### Task item
Starting at the line containing "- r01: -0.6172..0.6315" and ending at the line containing "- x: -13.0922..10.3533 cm", print every line of the material below exactly, both ends included, and stop there.

### Data listing
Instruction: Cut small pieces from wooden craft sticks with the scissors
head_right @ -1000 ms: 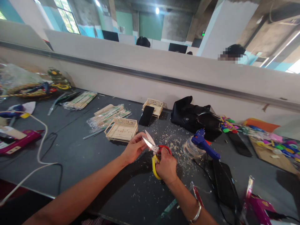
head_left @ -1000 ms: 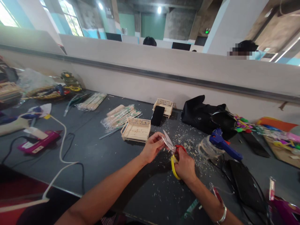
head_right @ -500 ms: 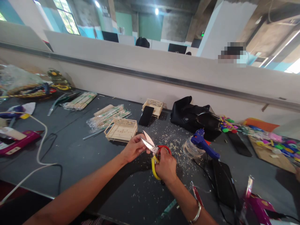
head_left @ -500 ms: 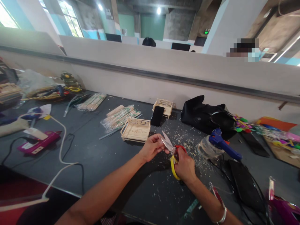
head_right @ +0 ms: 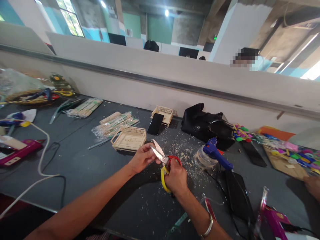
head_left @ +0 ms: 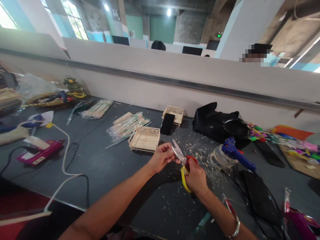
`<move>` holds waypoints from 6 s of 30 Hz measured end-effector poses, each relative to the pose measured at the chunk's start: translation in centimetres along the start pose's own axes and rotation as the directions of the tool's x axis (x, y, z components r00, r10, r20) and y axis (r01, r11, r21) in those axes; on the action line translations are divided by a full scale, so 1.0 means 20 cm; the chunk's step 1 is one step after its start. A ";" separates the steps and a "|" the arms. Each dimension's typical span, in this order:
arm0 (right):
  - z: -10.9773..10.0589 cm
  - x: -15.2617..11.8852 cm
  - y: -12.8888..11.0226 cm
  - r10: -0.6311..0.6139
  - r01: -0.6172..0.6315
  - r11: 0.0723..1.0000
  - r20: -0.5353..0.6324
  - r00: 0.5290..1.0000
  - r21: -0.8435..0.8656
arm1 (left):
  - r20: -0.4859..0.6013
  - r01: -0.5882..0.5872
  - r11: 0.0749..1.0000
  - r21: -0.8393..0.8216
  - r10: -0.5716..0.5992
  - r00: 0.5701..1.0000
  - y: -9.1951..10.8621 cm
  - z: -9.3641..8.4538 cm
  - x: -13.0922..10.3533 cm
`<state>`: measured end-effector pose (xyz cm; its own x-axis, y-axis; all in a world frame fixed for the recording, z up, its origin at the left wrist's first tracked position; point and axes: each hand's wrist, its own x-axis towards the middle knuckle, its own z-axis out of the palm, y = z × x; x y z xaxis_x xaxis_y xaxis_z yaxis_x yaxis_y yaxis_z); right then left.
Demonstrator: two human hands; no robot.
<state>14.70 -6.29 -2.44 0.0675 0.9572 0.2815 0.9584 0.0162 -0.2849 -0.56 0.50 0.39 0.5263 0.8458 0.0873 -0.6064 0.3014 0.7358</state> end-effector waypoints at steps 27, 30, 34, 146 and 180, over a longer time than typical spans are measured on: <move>-0.07 0.01 -0.04 -0.016 -0.001 0.994 0.146 0.989 0.111 | 0.068 0.027 0.998 0.057 -0.031 0.997 0.00 -0.06 0.00; -0.08 0.01 -0.05 -0.002 -0.014 0.995 0.161 0.987 0.095 | 0.078 0.026 0.997 0.074 -0.032 0.996 0.00 -0.06 0.00; -0.09 0.01 -0.06 0.014 -0.028 0.997 0.175 0.984 0.077 | 0.076 0.020 0.997 0.078 -0.025 0.997 0.01 -0.05 0.00; -0.08 0.03 -0.05 0.013 -0.027 0.997 0.175 0.984 0.074 | 0.130 -0.186 0.927 0.325 0.151 0.980 0.04 -0.03 0.01; 0.02 0.01 0.07 0.074 -0.049 0.900 -0.043 0.996 0.433 | 0.016 -0.095 0.942 0.323 0.095 0.995 0.04 -0.01 -0.01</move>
<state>15.89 -6.04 -3.06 0.1506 0.9424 0.2988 0.7392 0.0934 -0.6670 -1.28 0.58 0.73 0.4759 0.8634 0.1672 -0.4287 0.0617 0.9013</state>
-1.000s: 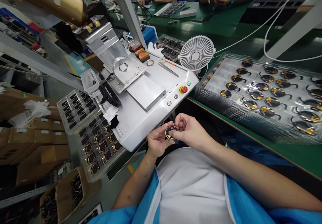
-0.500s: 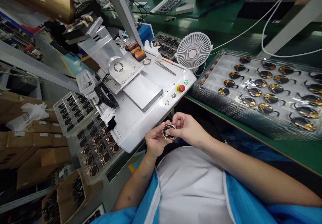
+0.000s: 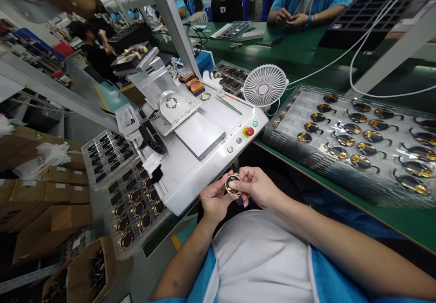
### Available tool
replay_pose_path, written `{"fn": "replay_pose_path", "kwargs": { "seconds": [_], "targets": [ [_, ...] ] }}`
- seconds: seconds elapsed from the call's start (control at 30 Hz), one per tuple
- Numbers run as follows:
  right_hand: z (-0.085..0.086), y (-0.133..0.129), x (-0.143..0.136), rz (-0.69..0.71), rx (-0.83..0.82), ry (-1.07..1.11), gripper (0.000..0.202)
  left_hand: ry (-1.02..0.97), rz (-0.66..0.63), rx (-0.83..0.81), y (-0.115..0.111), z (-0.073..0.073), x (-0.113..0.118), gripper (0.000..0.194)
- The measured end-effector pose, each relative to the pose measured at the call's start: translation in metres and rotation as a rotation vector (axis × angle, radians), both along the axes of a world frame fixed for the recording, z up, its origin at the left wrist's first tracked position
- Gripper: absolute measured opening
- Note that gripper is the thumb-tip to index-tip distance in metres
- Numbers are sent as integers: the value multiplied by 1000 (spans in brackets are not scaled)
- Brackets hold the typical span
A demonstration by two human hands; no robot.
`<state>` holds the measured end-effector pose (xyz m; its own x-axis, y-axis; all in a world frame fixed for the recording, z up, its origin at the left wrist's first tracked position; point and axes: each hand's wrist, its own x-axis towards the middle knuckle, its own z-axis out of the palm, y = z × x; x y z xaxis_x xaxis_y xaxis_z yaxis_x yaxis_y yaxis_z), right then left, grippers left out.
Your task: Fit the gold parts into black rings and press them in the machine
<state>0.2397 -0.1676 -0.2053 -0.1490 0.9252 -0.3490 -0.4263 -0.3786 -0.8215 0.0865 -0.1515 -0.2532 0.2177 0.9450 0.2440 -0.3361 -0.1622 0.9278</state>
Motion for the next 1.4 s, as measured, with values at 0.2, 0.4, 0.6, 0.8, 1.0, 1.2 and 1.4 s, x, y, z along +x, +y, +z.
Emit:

### Answer space
  - r01: -0.6172..0.6315
  - r11: 0.0723..1.0000
  - r20: -0.5353..0.6324
  - r00: 0.5290..1.0000
  - r21: -0.8435..0.8656
arm1 (left):
  - r20: -0.4859..0.6013
  - r01: -0.5882..0.5872
  - r11: 0.0749..1.0000
  - r21: -0.8393..0.8216
  - r10: -0.5716..0.5992
  - r00: 0.5701..1.0000
  - y: -9.1951..10.8621 cm
  - z: -9.3641..8.4538 cm
  - x: -13.0922..10.3533 cm

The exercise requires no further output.